Background: Diabetic retinopathy (DR) occurs due to high blood glucose damage to the retina and leads to blindness if left untreated. KATP and related genes (KCNJ11 and ABCC8) play an important role in insulin secretion by glucose-stimulated pancreatic beta cells and the regulation of insulin secretion. KCNJ11 E23K (rs5219), ABCC8-3 C/T (rs1799854), Thr759Thr (rs1801261) and Arg1273Arg (rs1799859) are among the possible related single nucleotide polymorphisms (SNPs). The aim of this study is to find out how DR and these SNPs are associated with one another in the Turkish population.
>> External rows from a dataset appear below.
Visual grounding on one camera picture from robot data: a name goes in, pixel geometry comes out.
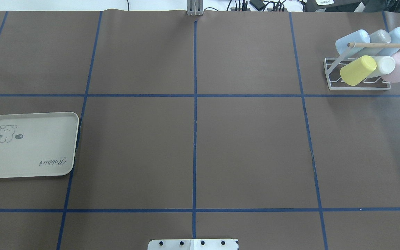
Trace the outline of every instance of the power adapter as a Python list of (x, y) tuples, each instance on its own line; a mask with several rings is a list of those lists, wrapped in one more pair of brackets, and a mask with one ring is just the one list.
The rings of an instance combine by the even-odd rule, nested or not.
[(239, 10), (239, 8), (234, 8), (234, 7), (231, 7), (231, 11), (237, 11), (238, 12), (238, 10)]
[(249, 3), (256, 8), (256, 10), (261, 11), (262, 9), (265, 8), (265, 4), (262, 2), (262, 0), (251, 0)]
[[(268, 8), (266, 8), (266, 10), (267, 11), (273, 11), (273, 8), (268, 7)], [(279, 11), (279, 12), (281, 12), (281, 11), (288, 12), (287, 8), (278, 8), (277, 11)]]

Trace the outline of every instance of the wooden rod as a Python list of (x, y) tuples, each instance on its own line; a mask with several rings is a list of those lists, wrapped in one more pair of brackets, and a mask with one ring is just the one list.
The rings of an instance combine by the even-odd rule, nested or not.
[(348, 47), (362, 48), (400, 48), (400, 44), (348, 43)]

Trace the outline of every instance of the metal bracket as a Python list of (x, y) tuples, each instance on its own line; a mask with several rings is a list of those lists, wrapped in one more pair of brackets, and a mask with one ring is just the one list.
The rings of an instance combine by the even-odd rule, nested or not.
[(203, 16), (203, 0), (187, 0), (188, 16)]
[(237, 239), (151, 240), (148, 250), (239, 250)]

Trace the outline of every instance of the white plate with holes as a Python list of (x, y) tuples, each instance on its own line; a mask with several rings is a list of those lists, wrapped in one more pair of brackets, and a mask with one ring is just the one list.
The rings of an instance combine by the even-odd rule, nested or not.
[(237, 239), (151, 240), (148, 250), (239, 250)]
[(79, 121), (73, 112), (0, 115), (0, 178), (69, 173)]

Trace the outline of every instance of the light blue cup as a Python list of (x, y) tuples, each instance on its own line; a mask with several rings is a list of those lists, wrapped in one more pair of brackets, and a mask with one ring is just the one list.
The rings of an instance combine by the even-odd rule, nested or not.
[[(336, 41), (336, 49), (341, 55), (345, 49), (347, 49), (347, 44), (350, 42), (356, 42), (356, 43), (369, 43), (370, 42), (370, 36), (365, 30), (358, 30), (356, 32), (353, 32), (349, 35), (344, 36), (343, 38), (339, 38)], [(356, 54), (359, 52), (362, 48), (353, 48), (347, 55), (347, 57), (351, 57), (352, 55)]]

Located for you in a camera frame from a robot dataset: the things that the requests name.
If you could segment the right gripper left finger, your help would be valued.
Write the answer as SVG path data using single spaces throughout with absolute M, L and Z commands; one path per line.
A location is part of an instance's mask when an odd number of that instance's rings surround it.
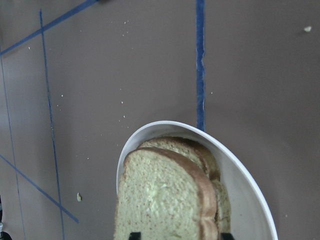
M 128 240 L 141 240 L 141 233 L 140 232 L 131 232 L 129 234 Z

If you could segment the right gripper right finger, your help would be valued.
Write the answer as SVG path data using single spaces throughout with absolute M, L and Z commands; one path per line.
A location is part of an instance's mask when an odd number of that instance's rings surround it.
M 220 234 L 220 240 L 233 240 L 233 235 L 229 232 L 222 232 Z

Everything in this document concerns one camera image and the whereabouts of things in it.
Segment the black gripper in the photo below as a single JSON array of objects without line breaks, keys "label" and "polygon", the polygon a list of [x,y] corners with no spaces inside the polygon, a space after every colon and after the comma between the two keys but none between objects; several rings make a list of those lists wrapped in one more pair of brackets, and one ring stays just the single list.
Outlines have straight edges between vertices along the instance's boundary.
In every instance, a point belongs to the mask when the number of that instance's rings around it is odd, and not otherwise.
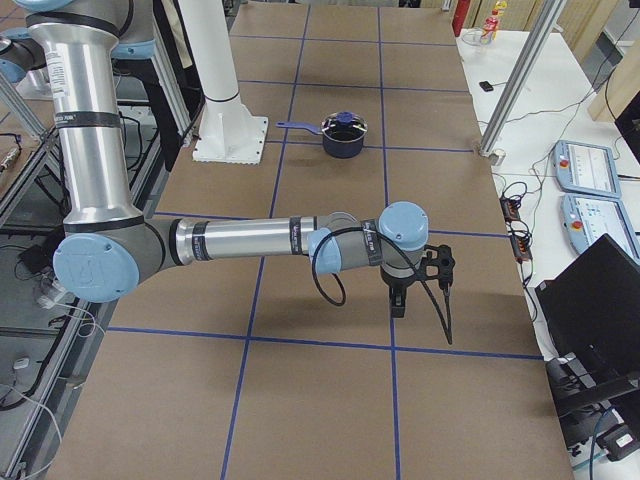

Materials and methods: This study included 176 patients with type 2 diabetes mellitus without retinopathy (T2DM-rp), 177 DR patients, and 204 controls. Genomic DNA was extracted from whole blood, and genotypes were determined by the PCR-RFLP method.

Results: In the present study, a significant difference was not found between all the groups in terms of Arg1273Arg polymorphism located in the ABCC8 gene. The T allele and the TT genotype in the -3 C/T polymorphism in this gene may have a protective effect in the development of DR (p = 0.036 for the TT genotype; p = 0.034 for T allele) and PDR (p = 0.042 and 0.025 for the TT genotype). The AA genotype showed a significant increase in the DR group compared to T2DM-rp in the KCNJ11 E23K polymorphism (p = 0.046).

Conclusions: Consequently, the T allele and TT genotype in the -3 C/T polymorphism of the ABCC8 gene may have a protective marker on the development of DR and PDR, while the AA genotype in the E23K polymorphism of the KCNJ11 gene may be effective in the development of DR in the Turkish population.

土耳其人群中 ABCC8 和 KCNJ11 基因多态性与糖尿病视网膜病变的关系分析。
背景:糖尿病视网膜病变(DR糖尿病视网膜病变(DR)是由于高血糖对视网膜造成的损害,如果不及时治疗会导致失明。KATP 及相关基因(KCNJ11 和 ABCC8)在葡萄糖刺激胰岛β细胞分泌胰岛素和调节胰岛素分泌中发挥重要作用。KCNJ11 E23K (rs5219)、ABCC8-3 C/T (rs1799854)、Thr759Thr (rs1801261) 和 Arg1273Arg (rs1799859) 是可能相关的单核苷酸多态性(SNPs)。本研究的目的是找出土耳其人群中 DR 与这些 SNPs 之间的关联:这项研究包括 176 名无视网膜病变的 2 型糖尿病患者(T2DM-rp)、177 名 DR 患者和 204 名对照组。从全血中提取基因组 DNA,并通过 PCR-RFLP 方法确定基因型:结果:在本研究中,各组之间在 ABCC8 基因 Arg1273Arg 多态性方面没有发现明显差异。该基因中 -3 C/T 多态性的 T 等位基因和 TT 基因型可能对 DR(TT 基因型的 p = 0.036;T 等位基因的 p = 0.034)和 PDR(TT 基因型的 p = 0.042 和 0.025)的发生有保护作用。与 T2DM-rp 相比,AA 基因型在 DR 组中的 KCNJ11 E23K 多态性显著增加(p = 0.046):因此,ABCC8 基因 -3 C/T 多态性中的 T 等位基因和 TT 基因型可能对 DR 和 PDR 的发展具有保护作用,而 KCNJ11 基因 E23K 多态性中的 AA 基因型则可能对土耳其人群中 DR 的发展有效。
本文章由计算机程序翻译,如有差异,请以英文原文为准。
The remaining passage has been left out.